Fig 1.
Morphology and light responses of mouse alpha retinal ganglion cells (αRGCs).
A-D, Sample neurons with whole-mount views (outer images) and responses to a flashing spot (inner plots) for the Off-sustained (A), Off-transient (B), On-sustained (C), and On-transient (D) types. Raster graph illustrates action potentials on repeated trials of a spot flashing on (white background) and off (gray) every 2 s. Continuous curve is average firing rate over 10 or more trials.
Fig 2.
Light response kinetics define four physiological types of αRGCs.
A: Time course of the firing rate during flashing spot experiments (as in Fig 1), normalized to the peak rate for each cell, and sorted by response type. Results from individual cells (faint lines) and their mean (bold). B: Scatter plot of response parameters for all αRGCs analyzed. For each cell the time course was approximated with an exponential decay (see inset). The abscissa shows the time constant of the decay, and the ordinate plots the ratio of final value to peak value of the firing rate. Among 91 alpha cells recorded by this targeting method we encountered 26% Off-t, 30% Off-s, 13% On-t, and 22% On-s.
Fig 3.
Confirmation that On-transient KCNG4-cre neurons are a separate αRGC type.
A-D: On-t cells express heavy neurofilament.
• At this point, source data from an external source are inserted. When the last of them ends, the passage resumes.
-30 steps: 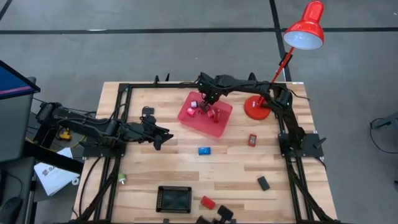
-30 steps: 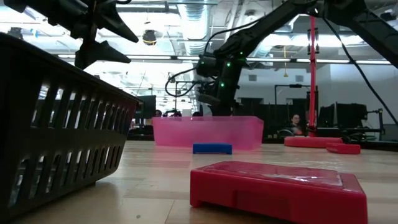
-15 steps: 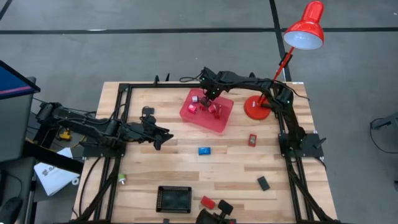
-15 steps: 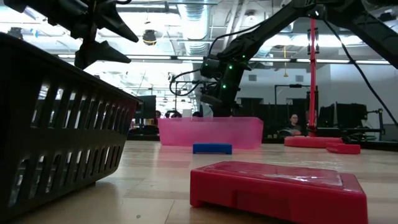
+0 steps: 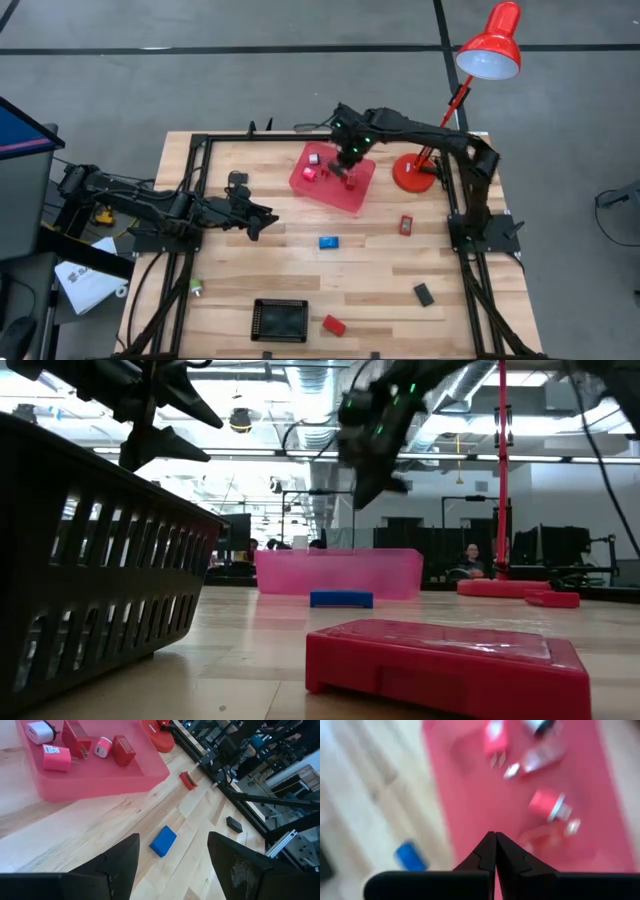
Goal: Pick & Place Office items
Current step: Move the pink bin to the top center of the table
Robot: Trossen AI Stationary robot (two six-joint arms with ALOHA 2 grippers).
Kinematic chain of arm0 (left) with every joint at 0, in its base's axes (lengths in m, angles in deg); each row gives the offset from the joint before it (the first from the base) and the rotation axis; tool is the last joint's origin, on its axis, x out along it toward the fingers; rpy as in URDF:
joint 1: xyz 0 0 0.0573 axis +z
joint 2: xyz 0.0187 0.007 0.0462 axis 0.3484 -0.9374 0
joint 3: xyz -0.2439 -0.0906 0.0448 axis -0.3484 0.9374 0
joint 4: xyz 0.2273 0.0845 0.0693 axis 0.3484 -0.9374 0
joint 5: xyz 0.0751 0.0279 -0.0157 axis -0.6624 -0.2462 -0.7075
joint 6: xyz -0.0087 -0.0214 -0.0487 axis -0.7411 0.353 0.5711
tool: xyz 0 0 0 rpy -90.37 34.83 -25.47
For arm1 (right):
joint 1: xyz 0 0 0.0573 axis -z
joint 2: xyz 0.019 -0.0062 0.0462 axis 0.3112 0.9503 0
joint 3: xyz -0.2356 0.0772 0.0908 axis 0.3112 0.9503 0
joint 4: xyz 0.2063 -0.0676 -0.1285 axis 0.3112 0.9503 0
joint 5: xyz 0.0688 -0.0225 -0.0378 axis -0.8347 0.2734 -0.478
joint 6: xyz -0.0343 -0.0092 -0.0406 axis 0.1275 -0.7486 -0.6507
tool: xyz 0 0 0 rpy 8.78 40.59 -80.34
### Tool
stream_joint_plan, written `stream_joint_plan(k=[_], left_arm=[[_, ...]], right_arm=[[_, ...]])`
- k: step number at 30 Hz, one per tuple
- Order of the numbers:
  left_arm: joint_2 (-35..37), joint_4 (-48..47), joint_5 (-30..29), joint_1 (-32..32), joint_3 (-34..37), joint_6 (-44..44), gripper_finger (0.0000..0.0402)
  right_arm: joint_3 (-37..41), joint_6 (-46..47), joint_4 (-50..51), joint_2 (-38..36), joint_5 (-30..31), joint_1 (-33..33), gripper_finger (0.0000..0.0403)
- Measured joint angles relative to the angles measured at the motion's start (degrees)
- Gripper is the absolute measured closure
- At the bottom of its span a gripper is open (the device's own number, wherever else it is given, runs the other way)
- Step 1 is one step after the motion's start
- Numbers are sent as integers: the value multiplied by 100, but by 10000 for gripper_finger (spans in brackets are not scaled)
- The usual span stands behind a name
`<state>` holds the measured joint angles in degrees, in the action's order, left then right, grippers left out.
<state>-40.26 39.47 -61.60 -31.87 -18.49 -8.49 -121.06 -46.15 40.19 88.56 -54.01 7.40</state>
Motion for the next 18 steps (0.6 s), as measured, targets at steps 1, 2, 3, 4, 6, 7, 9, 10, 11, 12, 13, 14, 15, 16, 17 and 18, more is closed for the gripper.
stream_joint_plan(k=[1,2,3,4,6,7,9,10,11,12,13,14,15,16,17,18], left_arm=[[0,0,-18,0,0,-2,170],[0,0,-45,0,0,-18,170],[0,2,-58,0,0,-25,170],[0,1,-59,0,0,-30,170],[0,3,-60,0,0,-41,170],[0,2,-60,0,0,-42,170],[0,2,-60,0,0,-46,170],[0,2,-60,0,0,-48,170],[0,2,-60,0,0,-48,170],[0,6,-60,0,0,-48,170],[0,11,-60,0,0,-48,170],[0,11,-60,0,0,-49,170],[0,14,-60,0,0,-51,170],[0,15,-60,4,0,-54,170],[0,16,-59,16,0,-54,170],[0,17,-58,33,0,-50,170]], right_arm=[[82,90,176,-147,29,-110,403],[201,144,362,-268,96,-214,403],[332,218,549,-352,190,-325,403],[506,293,664,-425,269,-423,403],[975,461,697,-567,289,-585,403],[1223,567,619,-647,285,-653,403],[1732,789,433,-777,281,-739,403],[1970,902,318,-837,266,-769,403],[2183,997,208,-895,237,-802,403],[2377,1100,36,-973,201,-833,403],[2531,1204,-147,-1057,169,-858,403],[2664,1275,-309,-1127,154,-875,403],[2790,1324,-459,-1161,146,-880,403],[2896,1340,-563,-1153,139,-870,403],[2990,1355,-676,-1100,139,-842,403],[3083,1385,-838,-1058,140,-797,403]])
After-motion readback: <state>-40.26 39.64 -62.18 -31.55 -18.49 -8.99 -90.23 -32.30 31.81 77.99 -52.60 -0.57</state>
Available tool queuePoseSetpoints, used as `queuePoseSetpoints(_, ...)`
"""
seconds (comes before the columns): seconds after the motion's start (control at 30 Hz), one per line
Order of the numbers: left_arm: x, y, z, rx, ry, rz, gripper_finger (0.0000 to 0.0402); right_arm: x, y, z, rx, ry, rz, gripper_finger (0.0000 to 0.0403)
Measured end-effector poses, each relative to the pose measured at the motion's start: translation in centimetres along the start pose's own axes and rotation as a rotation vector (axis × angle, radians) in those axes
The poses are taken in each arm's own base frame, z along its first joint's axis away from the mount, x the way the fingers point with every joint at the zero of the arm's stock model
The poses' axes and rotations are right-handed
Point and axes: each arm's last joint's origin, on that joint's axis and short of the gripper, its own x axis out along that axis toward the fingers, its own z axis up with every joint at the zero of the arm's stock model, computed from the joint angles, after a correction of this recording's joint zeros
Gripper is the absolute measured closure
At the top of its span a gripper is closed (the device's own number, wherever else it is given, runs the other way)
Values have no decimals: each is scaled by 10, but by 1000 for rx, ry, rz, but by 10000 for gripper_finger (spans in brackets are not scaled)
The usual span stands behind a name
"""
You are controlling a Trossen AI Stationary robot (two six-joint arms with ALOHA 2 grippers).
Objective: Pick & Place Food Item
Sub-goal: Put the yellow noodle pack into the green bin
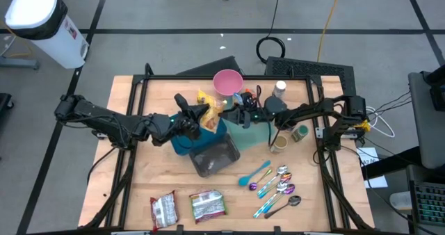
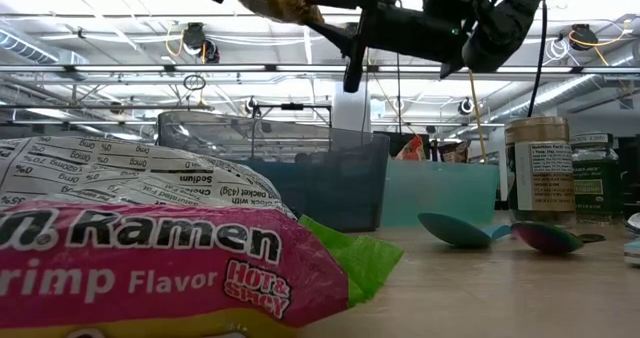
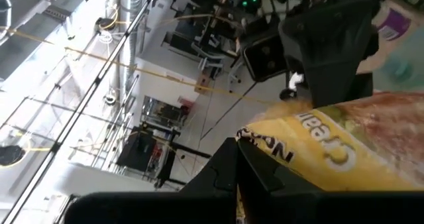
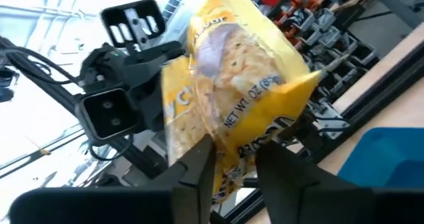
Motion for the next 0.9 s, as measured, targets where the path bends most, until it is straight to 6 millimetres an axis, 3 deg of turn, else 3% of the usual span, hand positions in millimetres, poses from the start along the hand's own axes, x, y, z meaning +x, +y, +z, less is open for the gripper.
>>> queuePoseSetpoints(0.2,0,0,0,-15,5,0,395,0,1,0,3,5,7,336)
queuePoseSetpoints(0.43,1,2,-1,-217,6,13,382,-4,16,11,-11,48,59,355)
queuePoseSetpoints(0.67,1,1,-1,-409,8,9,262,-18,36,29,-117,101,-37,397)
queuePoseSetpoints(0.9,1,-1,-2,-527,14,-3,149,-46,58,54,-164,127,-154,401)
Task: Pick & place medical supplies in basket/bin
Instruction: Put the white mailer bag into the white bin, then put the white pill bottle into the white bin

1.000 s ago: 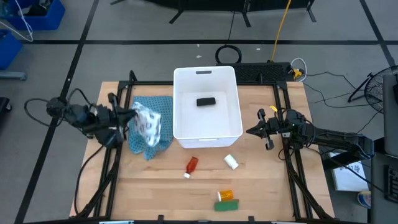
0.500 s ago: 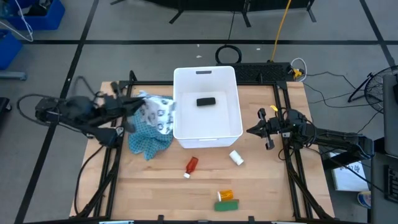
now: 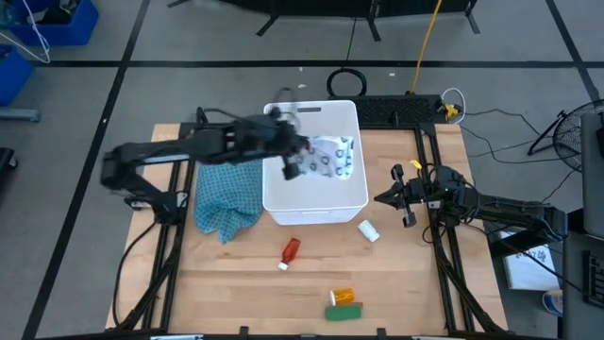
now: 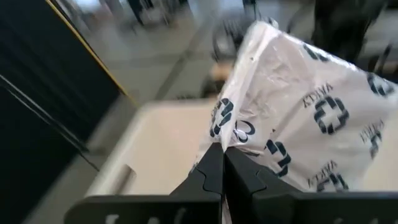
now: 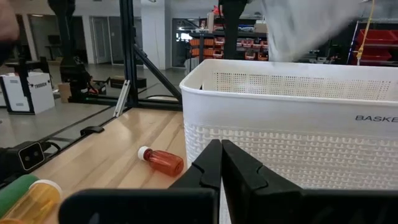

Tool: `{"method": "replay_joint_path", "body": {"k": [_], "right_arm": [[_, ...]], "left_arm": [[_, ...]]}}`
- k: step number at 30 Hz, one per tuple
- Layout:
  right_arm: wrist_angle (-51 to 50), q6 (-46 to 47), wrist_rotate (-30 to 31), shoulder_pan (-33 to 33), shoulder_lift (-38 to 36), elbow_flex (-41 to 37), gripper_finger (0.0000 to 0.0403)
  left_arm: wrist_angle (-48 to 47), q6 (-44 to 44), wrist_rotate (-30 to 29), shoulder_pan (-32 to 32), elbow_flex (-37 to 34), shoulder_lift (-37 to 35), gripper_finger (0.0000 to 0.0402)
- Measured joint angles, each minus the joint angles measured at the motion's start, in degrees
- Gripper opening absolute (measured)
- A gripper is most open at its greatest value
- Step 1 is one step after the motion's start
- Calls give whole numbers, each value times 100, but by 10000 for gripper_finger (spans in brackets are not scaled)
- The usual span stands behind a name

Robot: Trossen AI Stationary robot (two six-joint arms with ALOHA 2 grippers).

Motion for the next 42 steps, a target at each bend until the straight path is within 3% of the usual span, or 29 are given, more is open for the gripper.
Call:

A loose patch recording of a fluorescent neuron (A) revealed a transient response of the firing rate to light steps (B). After fixation and antibody staining one can identify the same cell based on YFP label (C) and confirm that it is strongly labeled with the neurofilament antibody SMI-32 (D). E-F: Two fluorescent neurons in close proximity (black and green arrowheads in E) showed sustained (black) and transient (green) response of the firing rate to a light step (F).
Fig 4.
The four αRGC types stratify their dendrites in distinct layers of the IPL.
A: Stratification of the 4 neurons from Fig 1. Each histogram indicates the depth distribution of fluorescent voxels in the dendrites of one cell relative to the two ChAT bands in the inner plexiform layer (at 0 and 12 μm depth). B: Stratification and dendritic diameter of many αRGCs, visualized either using the KCNG4-Cre line (all types) or the W7 transgenic line (Off types). For each cell, the stratification level is the mean of the histogram computed as in panel a. C-D: Total dendritic length (C) and soma diameter (D) for the four αRGC types; mean ± SEM (n = 7, 4, 6, 5 left to right in each bar graph).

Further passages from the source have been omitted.